:: Exercise description ::
For the listing below, output exactly the lines from the line with "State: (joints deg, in" up to and including the line with "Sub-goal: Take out", and no other lines.

:: Data for the task ::
**********
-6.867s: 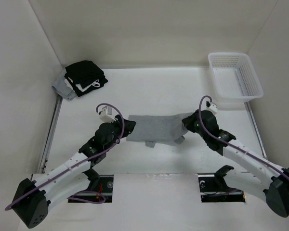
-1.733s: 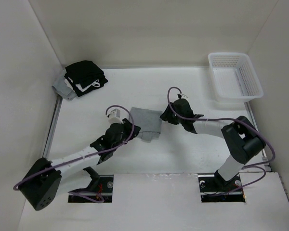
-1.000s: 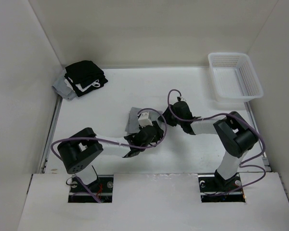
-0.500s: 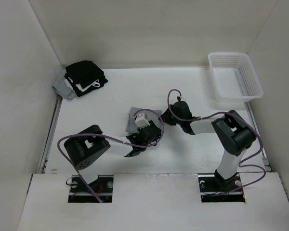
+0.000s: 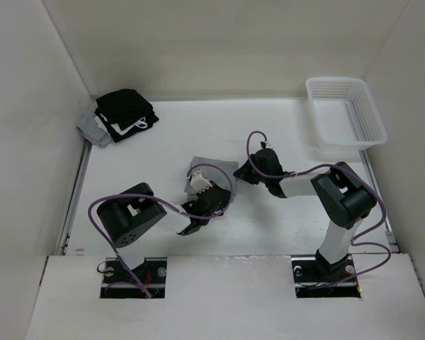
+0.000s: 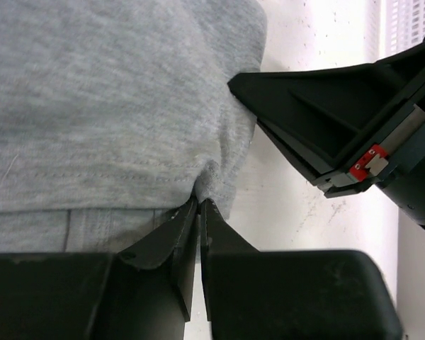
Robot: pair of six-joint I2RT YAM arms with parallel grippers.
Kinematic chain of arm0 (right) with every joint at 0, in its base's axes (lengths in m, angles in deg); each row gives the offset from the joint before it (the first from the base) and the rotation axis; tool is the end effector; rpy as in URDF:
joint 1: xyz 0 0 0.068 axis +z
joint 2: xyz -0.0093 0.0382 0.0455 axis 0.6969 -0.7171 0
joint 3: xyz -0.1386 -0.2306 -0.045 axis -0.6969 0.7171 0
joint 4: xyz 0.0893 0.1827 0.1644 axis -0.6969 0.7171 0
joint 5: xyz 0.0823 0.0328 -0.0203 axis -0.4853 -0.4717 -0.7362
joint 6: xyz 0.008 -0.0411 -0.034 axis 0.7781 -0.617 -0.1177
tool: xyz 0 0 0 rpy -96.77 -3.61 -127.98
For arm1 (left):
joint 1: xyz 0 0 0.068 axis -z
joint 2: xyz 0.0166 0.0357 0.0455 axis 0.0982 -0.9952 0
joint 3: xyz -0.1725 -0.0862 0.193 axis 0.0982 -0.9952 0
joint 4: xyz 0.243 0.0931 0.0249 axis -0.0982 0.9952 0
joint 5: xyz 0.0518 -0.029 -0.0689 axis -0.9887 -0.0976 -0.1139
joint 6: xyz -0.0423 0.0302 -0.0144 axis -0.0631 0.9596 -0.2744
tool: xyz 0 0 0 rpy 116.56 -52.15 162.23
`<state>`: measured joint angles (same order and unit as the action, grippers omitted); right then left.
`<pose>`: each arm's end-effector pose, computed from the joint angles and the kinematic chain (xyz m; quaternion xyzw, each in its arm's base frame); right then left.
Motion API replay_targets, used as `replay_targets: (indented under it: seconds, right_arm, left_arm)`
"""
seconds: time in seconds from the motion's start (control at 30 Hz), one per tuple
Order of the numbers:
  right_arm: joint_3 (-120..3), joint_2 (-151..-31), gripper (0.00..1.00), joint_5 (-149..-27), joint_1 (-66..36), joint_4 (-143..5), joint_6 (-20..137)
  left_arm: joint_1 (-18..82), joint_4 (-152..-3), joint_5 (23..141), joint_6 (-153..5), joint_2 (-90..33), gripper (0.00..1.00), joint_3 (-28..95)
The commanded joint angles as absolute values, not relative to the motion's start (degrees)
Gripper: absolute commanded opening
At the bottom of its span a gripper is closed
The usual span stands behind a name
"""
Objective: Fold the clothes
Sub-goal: Fold the tank top
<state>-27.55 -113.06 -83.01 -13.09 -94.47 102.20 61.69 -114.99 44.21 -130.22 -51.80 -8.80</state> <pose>0.2992 0.1826 0.1318 0.1379 0.8704 0.3267 0.3416 0.1803 -0.2365 0.1170 -0.2177 0.8146 -0.3298 0.4246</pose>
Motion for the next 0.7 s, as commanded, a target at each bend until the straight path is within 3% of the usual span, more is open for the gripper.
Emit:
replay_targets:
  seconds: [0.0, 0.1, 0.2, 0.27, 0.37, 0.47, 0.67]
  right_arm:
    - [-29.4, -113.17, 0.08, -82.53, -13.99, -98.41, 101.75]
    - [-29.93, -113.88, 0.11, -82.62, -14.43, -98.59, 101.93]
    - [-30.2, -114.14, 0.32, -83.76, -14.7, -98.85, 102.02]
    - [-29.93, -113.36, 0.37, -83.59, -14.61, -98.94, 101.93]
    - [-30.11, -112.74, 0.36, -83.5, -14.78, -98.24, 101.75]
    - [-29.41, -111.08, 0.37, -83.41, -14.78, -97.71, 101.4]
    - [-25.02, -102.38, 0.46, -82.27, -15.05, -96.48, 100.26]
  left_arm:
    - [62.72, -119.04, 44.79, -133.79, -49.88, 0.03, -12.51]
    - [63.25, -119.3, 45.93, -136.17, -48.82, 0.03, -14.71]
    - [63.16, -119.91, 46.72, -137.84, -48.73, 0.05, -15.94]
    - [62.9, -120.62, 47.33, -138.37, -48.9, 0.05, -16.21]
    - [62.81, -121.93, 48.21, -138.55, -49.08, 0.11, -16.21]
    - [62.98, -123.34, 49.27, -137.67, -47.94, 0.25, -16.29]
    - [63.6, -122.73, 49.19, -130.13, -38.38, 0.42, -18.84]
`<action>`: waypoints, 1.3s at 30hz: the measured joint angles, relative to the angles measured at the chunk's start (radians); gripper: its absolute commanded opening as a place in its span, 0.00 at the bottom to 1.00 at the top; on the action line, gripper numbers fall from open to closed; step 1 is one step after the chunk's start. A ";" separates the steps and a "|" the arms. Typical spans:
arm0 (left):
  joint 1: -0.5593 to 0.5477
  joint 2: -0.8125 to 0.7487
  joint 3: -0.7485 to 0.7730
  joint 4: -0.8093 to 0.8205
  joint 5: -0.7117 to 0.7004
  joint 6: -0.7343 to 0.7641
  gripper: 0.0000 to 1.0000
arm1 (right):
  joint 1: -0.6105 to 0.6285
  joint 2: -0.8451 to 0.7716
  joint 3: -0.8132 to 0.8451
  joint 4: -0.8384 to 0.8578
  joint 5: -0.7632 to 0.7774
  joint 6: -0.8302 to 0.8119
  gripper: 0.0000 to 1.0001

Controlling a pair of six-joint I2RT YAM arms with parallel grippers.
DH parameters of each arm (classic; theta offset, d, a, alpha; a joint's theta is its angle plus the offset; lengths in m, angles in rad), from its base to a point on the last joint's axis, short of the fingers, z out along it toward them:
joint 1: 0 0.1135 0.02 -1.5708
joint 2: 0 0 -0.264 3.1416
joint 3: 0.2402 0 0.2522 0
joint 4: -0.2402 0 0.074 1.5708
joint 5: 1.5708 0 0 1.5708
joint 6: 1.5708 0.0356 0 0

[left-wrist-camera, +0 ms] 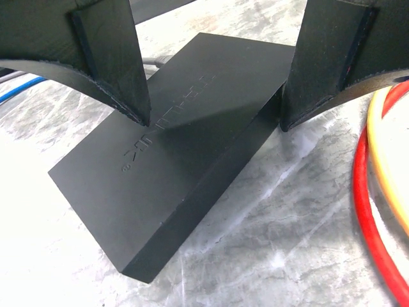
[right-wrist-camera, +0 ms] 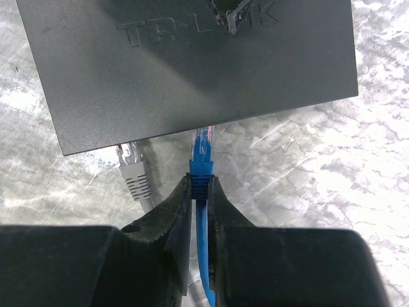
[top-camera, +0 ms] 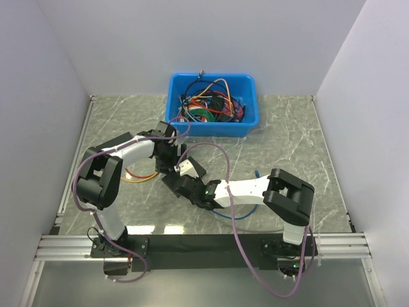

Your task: Insert the plug into the switch port

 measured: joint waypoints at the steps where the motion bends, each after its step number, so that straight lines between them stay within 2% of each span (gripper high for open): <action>1: -0.002 0.000 0.000 0.000 -0.001 0.005 0.87 | 0.000 0.000 0.000 0.000 0.001 -0.001 0.00; 9: -0.034 0.018 0.014 -0.005 -0.031 0.039 0.86 | 0.000 0.002 -0.003 0.007 0.004 -0.023 0.00; 21: -0.061 0.024 0.031 -0.010 -0.052 0.064 0.79 | 0.000 0.002 -0.023 0.029 0.011 -0.054 0.00; 31: -0.073 0.029 0.043 -0.020 -0.060 0.090 0.87 | -0.001 0.002 -0.035 0.052 0.013 -0.072 0.00; 39: -0.085 0.036 0.059 -0.027 -0.077 0.113 0.82 | -0.006 0.002 -0.040 0.065 0.019 -0.082 0.00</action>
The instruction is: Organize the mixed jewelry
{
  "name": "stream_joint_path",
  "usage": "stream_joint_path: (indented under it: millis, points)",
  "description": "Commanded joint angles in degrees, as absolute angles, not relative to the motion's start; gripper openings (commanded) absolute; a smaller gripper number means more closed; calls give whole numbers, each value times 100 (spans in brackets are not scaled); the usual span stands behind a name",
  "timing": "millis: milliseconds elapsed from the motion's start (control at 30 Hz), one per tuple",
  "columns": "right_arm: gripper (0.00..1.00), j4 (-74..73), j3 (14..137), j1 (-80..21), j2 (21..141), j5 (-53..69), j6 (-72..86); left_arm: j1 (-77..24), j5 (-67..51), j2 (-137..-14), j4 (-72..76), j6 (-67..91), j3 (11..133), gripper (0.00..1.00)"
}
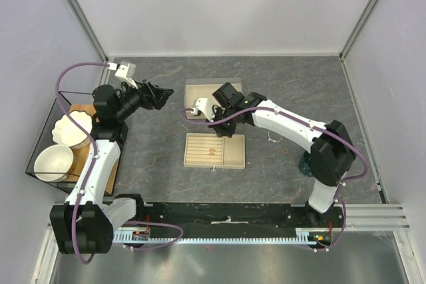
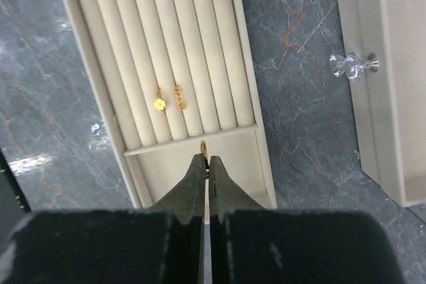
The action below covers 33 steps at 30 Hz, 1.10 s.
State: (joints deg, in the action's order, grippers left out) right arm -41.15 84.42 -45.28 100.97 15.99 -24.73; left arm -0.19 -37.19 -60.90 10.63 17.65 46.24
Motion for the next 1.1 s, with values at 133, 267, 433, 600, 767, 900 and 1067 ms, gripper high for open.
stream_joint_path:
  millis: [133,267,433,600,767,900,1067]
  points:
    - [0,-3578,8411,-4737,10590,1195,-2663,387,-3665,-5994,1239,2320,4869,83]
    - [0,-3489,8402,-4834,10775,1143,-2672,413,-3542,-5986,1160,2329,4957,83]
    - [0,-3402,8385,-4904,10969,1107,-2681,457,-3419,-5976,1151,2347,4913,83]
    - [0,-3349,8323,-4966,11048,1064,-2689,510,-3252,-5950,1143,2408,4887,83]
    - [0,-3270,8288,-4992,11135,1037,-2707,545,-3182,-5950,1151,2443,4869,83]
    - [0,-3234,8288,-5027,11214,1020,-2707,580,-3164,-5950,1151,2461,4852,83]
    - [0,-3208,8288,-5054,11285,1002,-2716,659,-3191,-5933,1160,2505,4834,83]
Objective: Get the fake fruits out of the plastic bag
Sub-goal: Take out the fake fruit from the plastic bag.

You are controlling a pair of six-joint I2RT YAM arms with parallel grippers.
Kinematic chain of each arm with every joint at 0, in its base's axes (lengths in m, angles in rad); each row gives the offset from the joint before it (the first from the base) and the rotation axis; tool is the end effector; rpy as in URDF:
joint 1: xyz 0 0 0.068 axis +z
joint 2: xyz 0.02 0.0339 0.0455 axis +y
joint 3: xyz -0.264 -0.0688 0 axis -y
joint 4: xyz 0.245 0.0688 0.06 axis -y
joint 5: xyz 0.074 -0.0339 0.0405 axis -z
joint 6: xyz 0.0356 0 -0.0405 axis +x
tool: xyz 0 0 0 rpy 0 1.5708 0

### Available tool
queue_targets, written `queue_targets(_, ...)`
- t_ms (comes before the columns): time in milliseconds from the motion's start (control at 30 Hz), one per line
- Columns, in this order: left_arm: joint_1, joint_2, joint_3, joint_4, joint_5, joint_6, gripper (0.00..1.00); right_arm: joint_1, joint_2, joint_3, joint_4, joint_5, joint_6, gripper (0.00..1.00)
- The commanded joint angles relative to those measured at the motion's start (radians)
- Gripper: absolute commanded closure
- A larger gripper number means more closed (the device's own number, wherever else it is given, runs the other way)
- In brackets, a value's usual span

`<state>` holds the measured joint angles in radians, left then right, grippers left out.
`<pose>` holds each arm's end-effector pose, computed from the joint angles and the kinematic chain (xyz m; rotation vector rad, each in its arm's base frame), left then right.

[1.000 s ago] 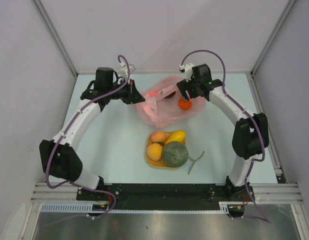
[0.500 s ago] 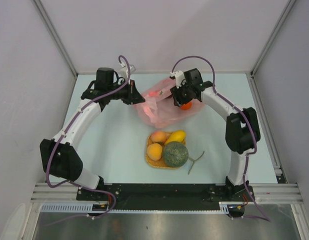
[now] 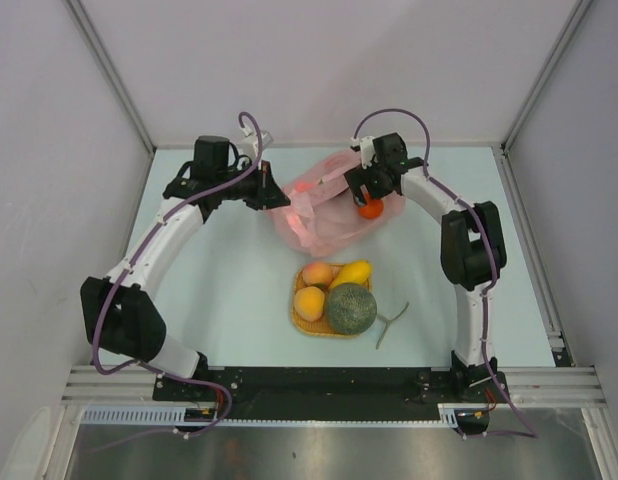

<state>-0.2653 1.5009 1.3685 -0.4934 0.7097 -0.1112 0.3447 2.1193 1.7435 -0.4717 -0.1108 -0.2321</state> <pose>0.3164 -0.1100 0.3448 0.5718 2.1133 -0.9887 0.4504 0.1659 0.2227 -0.7367 2.3049 0.1854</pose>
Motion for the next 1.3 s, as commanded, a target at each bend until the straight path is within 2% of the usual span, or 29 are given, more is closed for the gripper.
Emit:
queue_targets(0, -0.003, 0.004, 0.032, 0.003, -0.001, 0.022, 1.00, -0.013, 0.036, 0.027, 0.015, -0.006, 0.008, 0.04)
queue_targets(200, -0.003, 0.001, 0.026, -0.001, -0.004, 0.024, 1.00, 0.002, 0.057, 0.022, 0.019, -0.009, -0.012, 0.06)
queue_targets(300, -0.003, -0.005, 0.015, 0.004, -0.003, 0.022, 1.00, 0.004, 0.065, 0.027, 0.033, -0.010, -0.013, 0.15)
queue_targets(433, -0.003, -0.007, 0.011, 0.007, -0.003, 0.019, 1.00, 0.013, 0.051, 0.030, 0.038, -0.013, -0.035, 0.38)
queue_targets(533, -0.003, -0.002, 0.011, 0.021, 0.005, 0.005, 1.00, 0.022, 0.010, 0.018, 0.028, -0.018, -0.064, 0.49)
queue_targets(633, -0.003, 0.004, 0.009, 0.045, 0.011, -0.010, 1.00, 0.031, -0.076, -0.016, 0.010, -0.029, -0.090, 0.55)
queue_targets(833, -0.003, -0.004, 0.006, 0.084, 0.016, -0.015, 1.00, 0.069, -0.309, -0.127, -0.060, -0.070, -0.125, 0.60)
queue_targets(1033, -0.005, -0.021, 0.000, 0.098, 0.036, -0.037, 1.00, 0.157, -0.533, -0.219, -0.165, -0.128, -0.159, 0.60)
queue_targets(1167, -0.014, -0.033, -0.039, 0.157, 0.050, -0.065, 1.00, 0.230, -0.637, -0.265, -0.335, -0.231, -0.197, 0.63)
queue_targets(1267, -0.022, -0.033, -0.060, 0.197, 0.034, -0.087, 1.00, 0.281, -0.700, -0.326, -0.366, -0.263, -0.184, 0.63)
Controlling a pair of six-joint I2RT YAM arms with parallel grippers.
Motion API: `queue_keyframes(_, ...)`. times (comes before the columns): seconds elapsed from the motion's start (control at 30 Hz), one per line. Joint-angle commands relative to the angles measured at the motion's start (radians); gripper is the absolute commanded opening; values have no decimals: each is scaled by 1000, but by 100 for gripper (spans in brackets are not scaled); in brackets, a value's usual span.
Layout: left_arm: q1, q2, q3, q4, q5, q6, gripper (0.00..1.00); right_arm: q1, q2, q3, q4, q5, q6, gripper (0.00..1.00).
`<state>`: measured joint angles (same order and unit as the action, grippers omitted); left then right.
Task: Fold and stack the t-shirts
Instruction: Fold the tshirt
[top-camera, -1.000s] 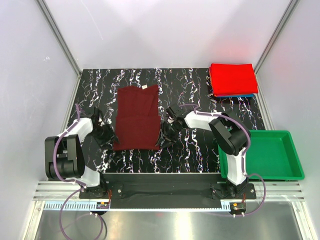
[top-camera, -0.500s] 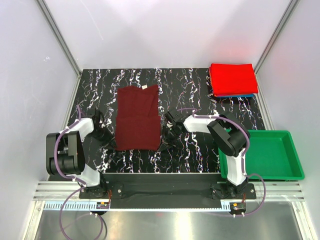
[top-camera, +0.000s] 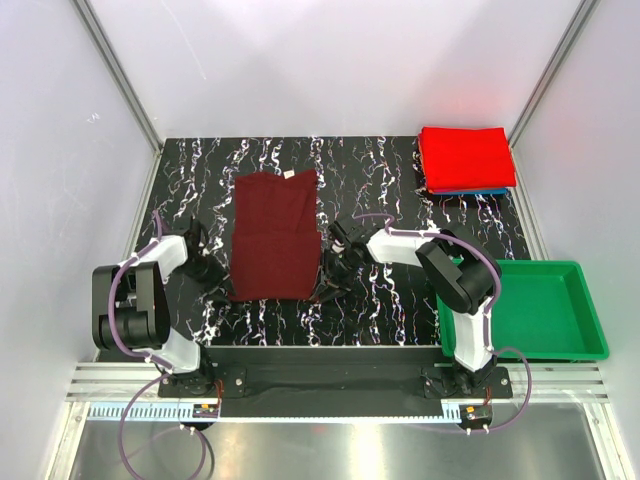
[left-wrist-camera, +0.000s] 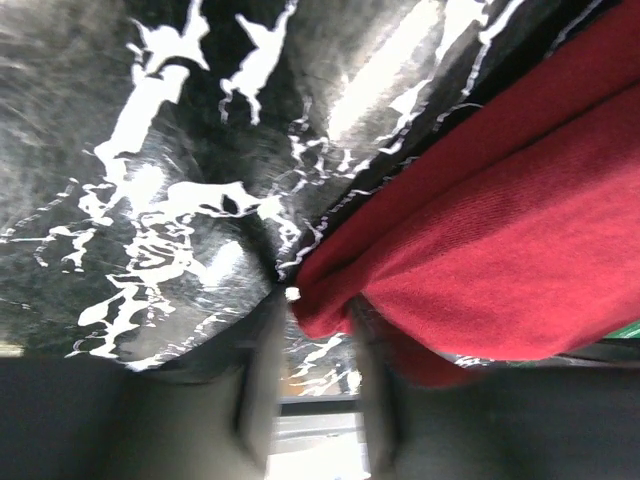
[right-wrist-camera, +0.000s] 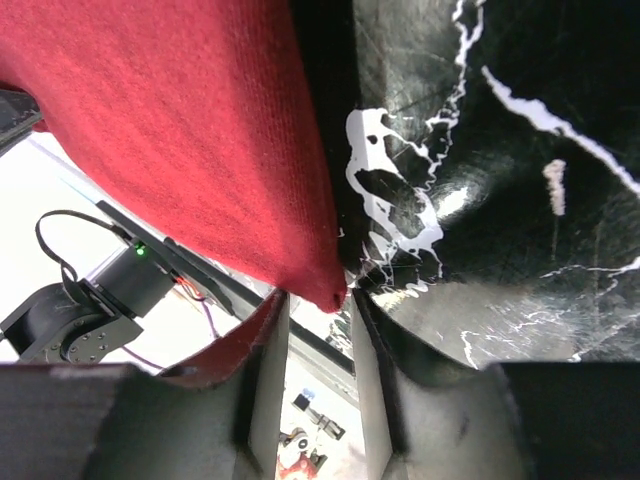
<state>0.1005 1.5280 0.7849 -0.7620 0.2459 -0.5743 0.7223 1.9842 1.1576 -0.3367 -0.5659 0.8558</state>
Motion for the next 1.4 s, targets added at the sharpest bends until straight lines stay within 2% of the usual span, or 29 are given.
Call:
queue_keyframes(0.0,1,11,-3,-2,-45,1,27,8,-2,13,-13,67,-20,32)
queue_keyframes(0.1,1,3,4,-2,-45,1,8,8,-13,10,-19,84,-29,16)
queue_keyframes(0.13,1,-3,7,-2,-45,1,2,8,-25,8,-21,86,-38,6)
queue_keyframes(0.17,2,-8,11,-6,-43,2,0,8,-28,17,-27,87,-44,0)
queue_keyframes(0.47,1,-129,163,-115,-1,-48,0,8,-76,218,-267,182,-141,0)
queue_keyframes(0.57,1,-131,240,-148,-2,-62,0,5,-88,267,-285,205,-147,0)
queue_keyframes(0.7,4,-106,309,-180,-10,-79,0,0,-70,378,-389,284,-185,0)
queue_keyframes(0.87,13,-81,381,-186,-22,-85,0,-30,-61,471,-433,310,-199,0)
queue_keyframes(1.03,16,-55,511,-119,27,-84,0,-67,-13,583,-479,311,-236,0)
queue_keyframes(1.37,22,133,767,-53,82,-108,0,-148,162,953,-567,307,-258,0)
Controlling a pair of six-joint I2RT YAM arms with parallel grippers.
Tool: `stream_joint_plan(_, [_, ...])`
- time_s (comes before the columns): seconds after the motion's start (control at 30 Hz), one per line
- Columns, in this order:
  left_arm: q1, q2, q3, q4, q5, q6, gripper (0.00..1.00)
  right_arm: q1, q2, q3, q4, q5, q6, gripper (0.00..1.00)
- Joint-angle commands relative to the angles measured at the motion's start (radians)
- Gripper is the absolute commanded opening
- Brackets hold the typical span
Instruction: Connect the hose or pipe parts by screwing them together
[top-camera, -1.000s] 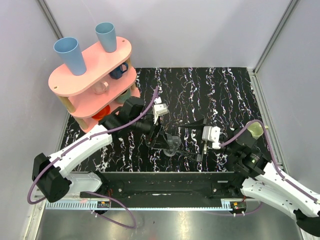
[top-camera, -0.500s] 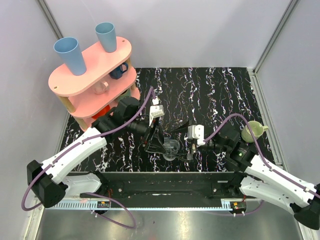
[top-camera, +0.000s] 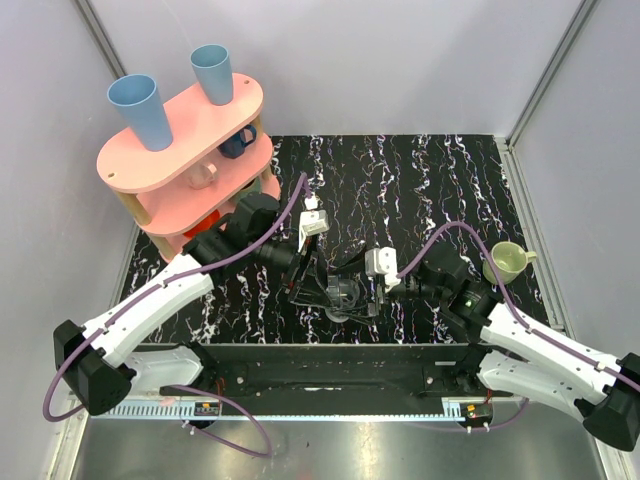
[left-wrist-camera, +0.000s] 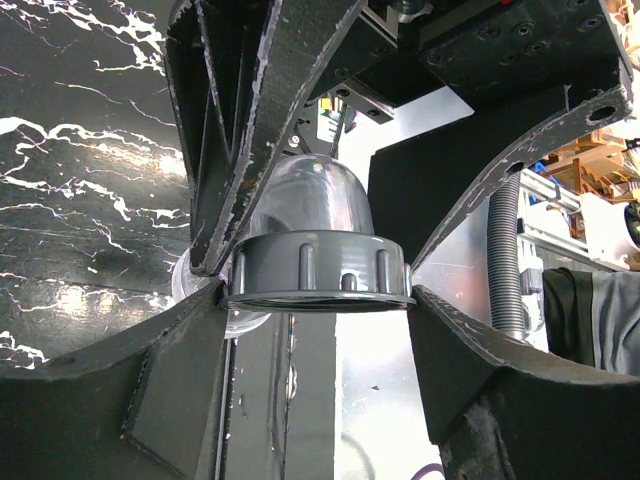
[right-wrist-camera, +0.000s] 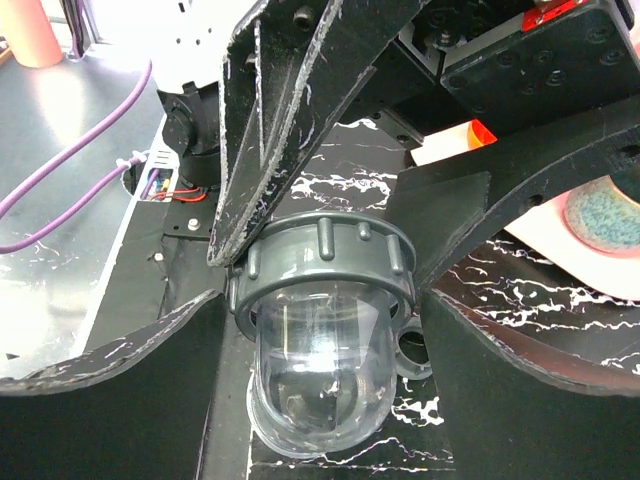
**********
:: Reply to the task ::
State: (joints deg, in the action's order, grippers left out) right arm -41.15 84.42 -45.28 100.97 15.99 -24.73; left arm -0.19 -37.19 -60.90 10.63 17.65 46.24
Motion for the next 1.1 s, with values at 133, 267, 433, 600, 767, 900 and 1067 ms, gripper high for open.
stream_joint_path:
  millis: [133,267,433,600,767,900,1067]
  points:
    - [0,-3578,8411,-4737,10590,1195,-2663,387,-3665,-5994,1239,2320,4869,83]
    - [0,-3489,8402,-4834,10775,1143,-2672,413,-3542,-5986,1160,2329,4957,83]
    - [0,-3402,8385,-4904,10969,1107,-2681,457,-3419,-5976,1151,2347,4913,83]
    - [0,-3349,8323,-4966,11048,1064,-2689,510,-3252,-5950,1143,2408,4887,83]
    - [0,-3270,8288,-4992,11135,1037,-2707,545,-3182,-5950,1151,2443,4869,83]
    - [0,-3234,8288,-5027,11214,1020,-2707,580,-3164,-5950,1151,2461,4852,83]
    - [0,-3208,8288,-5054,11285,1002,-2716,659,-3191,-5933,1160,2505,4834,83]
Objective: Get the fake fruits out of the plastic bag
Sub-goal: Take out the fake fruit from the plastic bag.

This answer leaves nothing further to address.